Data excerpts
┏━━

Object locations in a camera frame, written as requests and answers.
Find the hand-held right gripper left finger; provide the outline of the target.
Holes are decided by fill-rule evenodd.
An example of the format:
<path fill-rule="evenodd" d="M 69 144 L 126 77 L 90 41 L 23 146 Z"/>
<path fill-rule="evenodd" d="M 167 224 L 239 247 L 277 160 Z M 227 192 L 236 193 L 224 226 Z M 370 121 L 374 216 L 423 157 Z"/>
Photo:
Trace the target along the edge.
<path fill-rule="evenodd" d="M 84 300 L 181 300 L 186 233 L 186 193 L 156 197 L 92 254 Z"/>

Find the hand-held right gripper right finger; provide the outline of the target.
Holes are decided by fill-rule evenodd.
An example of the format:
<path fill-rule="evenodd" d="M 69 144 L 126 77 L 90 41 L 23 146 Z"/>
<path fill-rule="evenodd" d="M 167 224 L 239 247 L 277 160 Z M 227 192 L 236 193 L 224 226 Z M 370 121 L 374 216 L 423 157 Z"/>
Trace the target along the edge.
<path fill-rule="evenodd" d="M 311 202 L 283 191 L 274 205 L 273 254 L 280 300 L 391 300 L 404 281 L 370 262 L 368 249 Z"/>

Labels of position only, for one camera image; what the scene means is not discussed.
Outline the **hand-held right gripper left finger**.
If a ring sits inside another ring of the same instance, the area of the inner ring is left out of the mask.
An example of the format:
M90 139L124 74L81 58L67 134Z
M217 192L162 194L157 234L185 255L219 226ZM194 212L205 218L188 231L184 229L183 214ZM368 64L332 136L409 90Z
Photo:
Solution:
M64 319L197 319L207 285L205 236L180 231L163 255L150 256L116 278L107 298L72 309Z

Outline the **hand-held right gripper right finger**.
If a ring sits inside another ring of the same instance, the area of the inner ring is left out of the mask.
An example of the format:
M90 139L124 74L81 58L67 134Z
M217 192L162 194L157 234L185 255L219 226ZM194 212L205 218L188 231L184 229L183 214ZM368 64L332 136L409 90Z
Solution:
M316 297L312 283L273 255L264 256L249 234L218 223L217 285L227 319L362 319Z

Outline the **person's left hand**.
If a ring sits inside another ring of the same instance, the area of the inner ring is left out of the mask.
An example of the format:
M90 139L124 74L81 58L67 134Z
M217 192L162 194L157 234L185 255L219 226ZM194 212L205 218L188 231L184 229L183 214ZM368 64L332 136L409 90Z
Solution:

┗━━

### Description of the task
Copy the entries exactly, leaving no line out.

### Exercise result
Object locations in a camera frame, written as requests and answers.
Find the hand-held right gripper left finger; provide the outline of the target.
Holes are decided by fill-rule evenodd.
An example of the format:
<path fill-rule="evenodd" d="M 69 144 L 126 77 L 90 41 L 23 146 Z"/>
<path fill-rule="evenodd" d="M 167 224 L 239 247 L 277 160 Z M 227 192 L 236 193 L 224 226 Z M 370 121 L 374 216 L 423 157 Z"/>
Photo:
Trace the target along the edge.
<path fill-rule="evenodd" d="M 84 300 L 181 300 L 186 233 L 186 193 L 156 197 L 92 254 Z"/>

Find the hand-held right gripper right finger; provide the outline of the target.
Holes are decided by fill-rule evenodd.
An example of the format:
<path fill-rule="evenodd" d="M 69 144 L 126 77 L 90 41 L 23 146 Z"/>
<path fill-rule="evenodd" d="M 167 224 L 239 247 L 277 160 Z M 227 192 L 236 193 L 224 226 Z M 370 121 L 374 216 L 423 157 Z"/>
Trace the target along the edge.
<path fill-rule="evenodd" d="M 311 202 L 283 191 L 274 205 L 273 254 L 280 300 L 391 300 L 404 281 L 370 262 L 368 249 Z"/>

Labels of position only, for one camera image; what the scene means is not discussed.
Outline the **hand-held right gripper left finger**.
If a ring sits inside another ring of the same instance, the area of the inner ring is left out of the mask.
An example of the format:
M90 139L124 74L81 58L67 134Z
M217 192L162 194L157 234L185 255L219 226ZM194 212L205 218L188 231L184 229L183 214ZM368 64L332 136L409 90Z
Photo:
Solution:
M64 319L197 319L207 285L205 236L180 231L163 255L150 256L116 278L107 298L72 309Z

Outline the **hand-held right gripper right finger**.
If a ring sits inside another ring of the same instance, the area of the inner ring is left out of the mask.
An example of the format:
M90 139L124 74L81 58L67 134Z
M217 192L162 194L157 234L185 255L219 226ZM194 212L205 218L188 231L184 229L183 214ZM368 64L332 136L409 90Z
Solution:
M316 297L312 283L273 255L264 256L249 234L218 223L217 285L227 319L362 319Z

Outline the **person's left hand**.
If a ring sits inside another ring of the same instance, the area of the inner ring is left out of the mask.
An example of the format:
M90 139L124 74L81 58L67 134Z
M217 192L162 194L157 234L185 255L219 226ZM194 212L205 218L188 231L184 229L183 214ZM368 64L332 136L409 90Z
Solution:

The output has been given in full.